The FDA approves Gilead’s remdesivir as a coronavirus therapy
The Food and Drug Administration approved Gilead Sciences’ antiviral drug Remdesivir for the treatment of the coronavirus on Thursday.
In May, the FDA granted the drug emergency approval, which allowed hospitals and doctors to use it on patients hospitalized with the disease even though the drug had not been officially approved by the agency. The intravenous drug has helped shorten the recovery time for some hospitalized Covid-19 patients. It was one of the drugs used to treat President Donald Trump that tested positive for the virus earlier this month.
The drug is used for Covid-19 patients who are at least 12 years old and in need of hospitalization, Gilead said.
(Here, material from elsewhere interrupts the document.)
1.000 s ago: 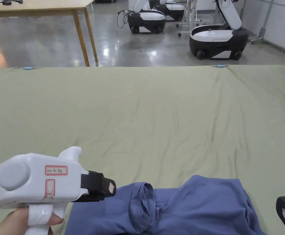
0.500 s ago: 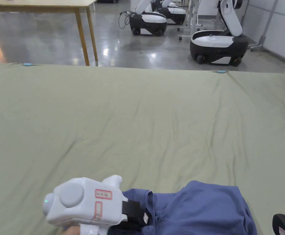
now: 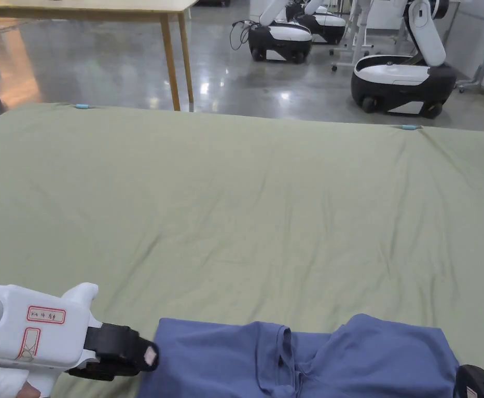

Remdesivir is now the first and only fully approved treatment for Covid-19 in the United States, which infected more than 41.3 million people and killed more than 1 million people worldwide, according to Johns Hopkins University.
Gilead’s stock rose more than 5% in after-hours trading.
“Since the beginning of the COVID-19 pandemic, Gilead has worked tirelessly to find solutions to this global health crisis,” said Daniel O’Day, CEO of Gilead, in a statement. “It is incredible today, less than a year after the earliest case reports of the disease now known as COVID-19, to be able to have an FDA-cleared treatment in the US for all eligible patients in need is available. “”
Remdesivir is approved or approved for temporary use as a Covid-19 treatment in around 50 countries worldwide, according to the company.
The drug is given through an IV in a hospital. The company said the drugs should only be given in a hospital or healthcare facility that can provide acute care comparable to inpatient hospital care.
Earlier this month, a study coordinated by the World Health Organization had shown that the drug had “little or no effect” on hospital death rates. Still, it has been shown to be modestly effective in reducing the recovery time of some hospital patients.
Earlier this year, Dr. Anthony Fauci, the nation’s leading infectious disease expert, said the drug would “set a new standard for care” for Covid-19 patients.
The majority of patients treated with Remdesivir receive a five-day course with six vials of the drug. The company is also developing an inhaled version of the drug that is administered via a nebulizer, a delivery device that can turn liquid drugs into mist. The company has said the drug cannot be given in pill form because its chemical makeup would affect the liver.
Remdesivir, now under the brand name Veklury, costs $ 2,340 for a five-day treatment course for people covered by government health programs and health systems in other countries, and $ 3,120 for US patients with private health insurance.
In August, the company announced it would produce more than 2 million remdesivir treatment courses by the end of the year and expected to produce “several million more” in 2021. The range of drugs has increased more than fivefold since January. The production network now includes more than 40 companies in North America, Europe and Asia.
The company announced Thursday that it was meeting real-time demand for the drug in the U.S. and expects to meet global demand this month, even in the event of a possible future spike in Covid-19 cases.